The disclosed system can overcome the above and other stacking problems for
such large and flimsy sheets for many typical printers.
Further by way of background, output stacker modules with inverters, such
as disk type inverter-stackers, are particularly useful, for example, for
accepting sheets from a printer desirably printed face-up in forward or 1
to N serial page order, for stacking those sheets face-down, so as to
provide properly collated output sets, i.e., printed output documents in
proper 1 to N order when picked up from the output tray. Or, for duplex
printed sheets in which the second or even page sides are printed face
down. The inverter-stacker may also be part of a print job output system
providing another selectable but non-inverting output stacking tray, to
provide a selection between face up or face down stacking for different
printing modes and/or to avoid having to use or provide an internal sheet
inverter within the printer. An internal sheet inverter is usually more
difficult to clear sheets from, in the event of a machine jam, than an
easily externally accessible disk-type stacker unit.
It will also be noted that in disk type inverter-stackers the fingers
defining the sheet transporting slots can be integral the outer edges of
the rotating disks and define a slot therebetween, or be pivotally mounted
thereto and have slots defined within the pivotal fingers.
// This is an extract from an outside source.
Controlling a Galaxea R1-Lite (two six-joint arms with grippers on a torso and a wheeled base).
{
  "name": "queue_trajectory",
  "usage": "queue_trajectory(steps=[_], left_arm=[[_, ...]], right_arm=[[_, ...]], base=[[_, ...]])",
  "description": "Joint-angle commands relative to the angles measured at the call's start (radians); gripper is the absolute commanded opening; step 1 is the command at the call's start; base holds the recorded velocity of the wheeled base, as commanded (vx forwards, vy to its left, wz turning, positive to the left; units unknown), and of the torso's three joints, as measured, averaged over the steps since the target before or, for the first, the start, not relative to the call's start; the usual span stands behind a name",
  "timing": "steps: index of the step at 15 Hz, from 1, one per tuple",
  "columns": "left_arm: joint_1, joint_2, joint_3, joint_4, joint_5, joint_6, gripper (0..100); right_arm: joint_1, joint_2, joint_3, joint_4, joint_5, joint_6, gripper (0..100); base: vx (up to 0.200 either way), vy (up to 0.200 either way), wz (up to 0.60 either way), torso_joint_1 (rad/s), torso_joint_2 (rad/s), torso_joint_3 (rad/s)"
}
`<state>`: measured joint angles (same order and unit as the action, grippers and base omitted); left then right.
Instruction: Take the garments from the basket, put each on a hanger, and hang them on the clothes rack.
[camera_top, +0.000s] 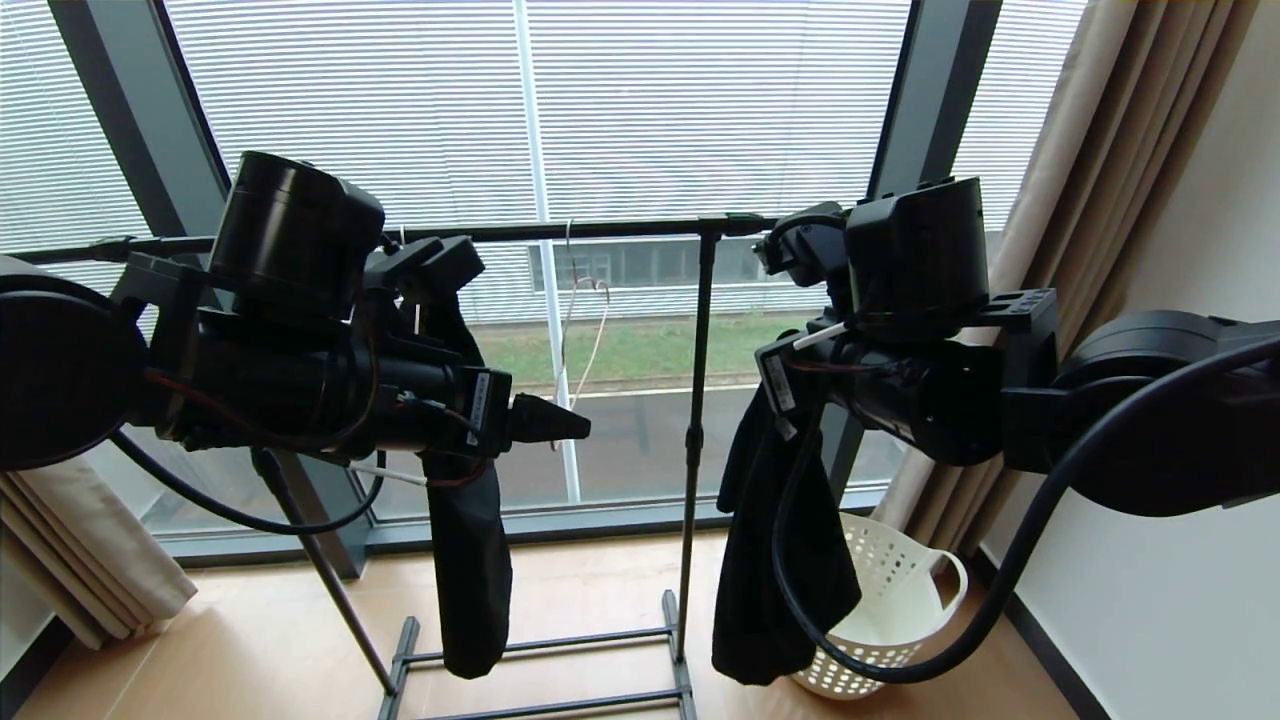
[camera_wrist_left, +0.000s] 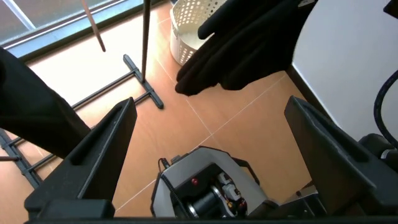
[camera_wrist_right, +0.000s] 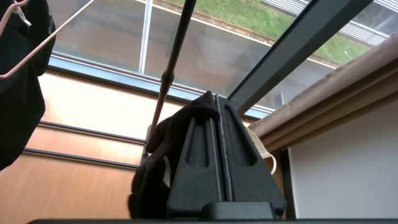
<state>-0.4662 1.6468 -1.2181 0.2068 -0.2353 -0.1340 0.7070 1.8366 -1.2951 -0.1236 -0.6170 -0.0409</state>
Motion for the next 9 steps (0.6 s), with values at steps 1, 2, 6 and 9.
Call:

The specific embodiment disclosed herein desirably does not need or require
a separate sheet rotator for printers of the type described above, i.e.,
printers which already print and output long sheets oriented differently
than (at ninety degrees to) standard size or smaller sheets. However,
various means of copy sheet rotation before or at the printer output could
be used with other printers. Suitable sheet rotators are well known, and
need not be disclosed in detail herein. Xerox Corp. U.S. patents on 90
degree sheet rotators include U.S. Pat. Nos. 5,090,683; 4,955,965;
4,877,234; 4,733,857; 4,727,402, and other art cited therein. Printing and
outputting different copy sizes of copy sheets with 90 degree different
orientations of the sheets (for different reasons--transverse stacking
with extending edge areas for printed banner sheets) is also taught in
Xerox Corp. U.S. Pat. No. 5,316,279. Another example of printer sheet
rotation (albeit for 180 degree rather than 90 degree rotation, for duplex
printing) is disclosed in a Xerox Disclosure Journal publication of
September/October 1984, Vol. 9, No. 5, pp. 323-324, by R. E. Shaeffer,
entitled "Copy Rotator/Inverter".
By way of further background, various angled (two-axis) scuffer wheel or
other diagonal or lateral sheet sifting devices are well known per se for
corner registration of documents or lateral repositioning of printer
output sheets being stacked, and need not be re-described in detail
herein. For example, Xerox Corp. U.S. Pat. Nos. 5,120,047; 4,087,087;
4,358,197; 4,462,527; 4,621,801; 4,411,418 and 4,335,954, and other art
cited therein.
Further by way of general background, in most reproduction apparatus such
as xerographic and other copiers and printers or multifunction machines,
it is increasingly important to provide more automatic and reliable
handling of the physical image bearing sheets, especially reduced sheet
jams. Especially for shared or networked printing systems in which the
sheet printing and outputting may be unattended, at a remote printer. A
remote printer's sheet jams may well be unobserved, and not readily
cleared to avoid printer stoppages, unless and until an operator is
remotely electronically notified by the system and arrives at the remote
printer location.
A specific feature of the specific embodiment disclosed herein is to
provide in a printed sheets output inverting and stacking system for a
printer, which printer provides an output of normal size printed sheets
oriented widthwise, and an output of long size sheets oriented lengthwise,
sequentially in a printer output path having a first direction of sheet
movement; wherein said printer output inverting and stacking system
comprises a rotatable sheet inverting and stacking system rotatable about
an axis of rotation, said sheet inverting and stacking system having sheet
retaining and transporting slots for receiving therein, and inverting by
said rotation about said axis of rotation, said printed sheets output of
said printer, the improvement wherein: said rotatable sheet inverting and
stacking system is positioned adjacent to one side of said printer output
path with said axis of rotation parallel to said first direction of sheet
movement; and wherein there is a lateral sheet feeding system operatively
positioned in said printer output path between said printer output and
said rotatable sheet inverting and stacking system for sequentially
receiving said printed sheets output of said printer and laterally moving
said printed sheets output of said printer towards one side of said
printer output path in a second direction of sheet movement at right
angles to said first direction of sheet movement and into said sheet
retaining and transporting slots of said rotatable sheet inverting and
stacking system, so that said long size sheets are inverted widthwise in
said rotatable sheet inverting and stacking system for increased
reliability, and said normal size printed sheets are inverted lengthwise
in said rotatable sheet inverting and stacking system.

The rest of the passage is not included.